*Stored data:*
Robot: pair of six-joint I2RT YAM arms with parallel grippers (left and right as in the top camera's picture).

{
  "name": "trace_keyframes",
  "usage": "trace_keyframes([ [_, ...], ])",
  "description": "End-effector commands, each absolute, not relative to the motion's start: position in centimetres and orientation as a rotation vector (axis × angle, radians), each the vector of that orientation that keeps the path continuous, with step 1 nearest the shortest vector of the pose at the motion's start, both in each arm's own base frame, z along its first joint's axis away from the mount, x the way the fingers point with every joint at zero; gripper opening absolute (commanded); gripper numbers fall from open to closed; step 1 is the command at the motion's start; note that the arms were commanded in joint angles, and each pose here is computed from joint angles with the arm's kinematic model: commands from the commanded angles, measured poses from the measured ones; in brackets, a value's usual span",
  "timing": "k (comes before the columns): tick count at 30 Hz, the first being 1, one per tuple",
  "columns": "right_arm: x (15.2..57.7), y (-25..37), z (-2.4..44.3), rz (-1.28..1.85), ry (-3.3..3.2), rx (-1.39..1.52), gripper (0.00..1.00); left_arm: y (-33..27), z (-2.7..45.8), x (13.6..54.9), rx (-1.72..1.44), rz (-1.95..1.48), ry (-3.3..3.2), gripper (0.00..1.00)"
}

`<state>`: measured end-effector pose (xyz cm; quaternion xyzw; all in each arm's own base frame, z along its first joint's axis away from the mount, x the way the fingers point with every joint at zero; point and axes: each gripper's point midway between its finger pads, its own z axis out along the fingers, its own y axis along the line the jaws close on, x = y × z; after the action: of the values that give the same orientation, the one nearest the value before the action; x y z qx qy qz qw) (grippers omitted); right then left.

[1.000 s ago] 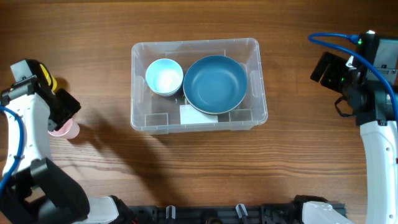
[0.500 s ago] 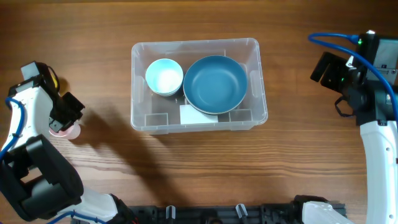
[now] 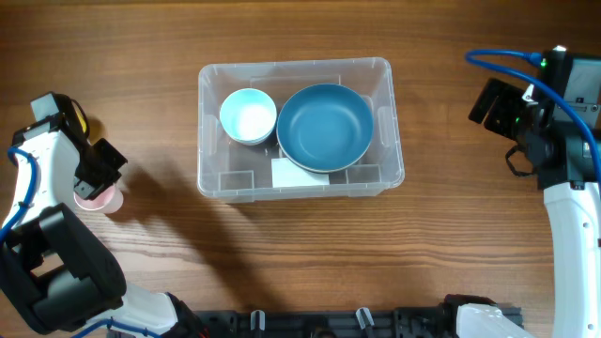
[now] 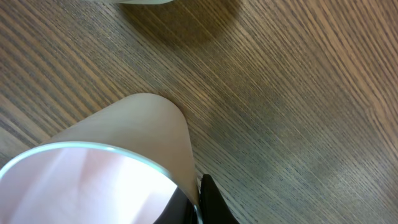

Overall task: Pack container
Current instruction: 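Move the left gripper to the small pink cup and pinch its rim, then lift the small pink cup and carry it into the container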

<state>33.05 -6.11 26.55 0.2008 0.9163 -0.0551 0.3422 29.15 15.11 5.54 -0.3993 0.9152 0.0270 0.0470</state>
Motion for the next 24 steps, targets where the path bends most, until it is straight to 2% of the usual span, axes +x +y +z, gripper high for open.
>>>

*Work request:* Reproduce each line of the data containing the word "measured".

*Response to the task:*
  "description": "End-effector commands, each absolute, not relative to the motion's start: position in centimetres and orientation as a rotation vector (axis × angle, radians), each the vector of that orientation that keeps the path continuous, with step 1 nearest the shortest vector of the pose at the motion's start, both in each arm's own base frame, z along its first joint's axis away from the mount, x the way the fingers point with every joint at zero; gripper opening absolute (commanded); gripper numbers fall from open to closed; step 1 is the command at the motion's start; note that the arms were commanded in joint angles, and each pose here is computed from joint angles with the arm's kinematic model: commands from the commanded angles, measured poses from the measured ones; in brackets, a value's usual span",
`<state>`: measured end-effector pose (xyz cm; quaternion xyzw; all in each arm's own base frame, z along its first joint's axis away from the mount, x the way the fingers point with every joint at zero; point and axes: each gripper's point midway between its finger pads, its own z axis out along the fingers, its own y axis along the line the jaws close on, x = y × z; after the action: of the values that give the same orientation, the one nearest the value before the action; x y z qx qy qz qw) (grippers omitted); right then left.

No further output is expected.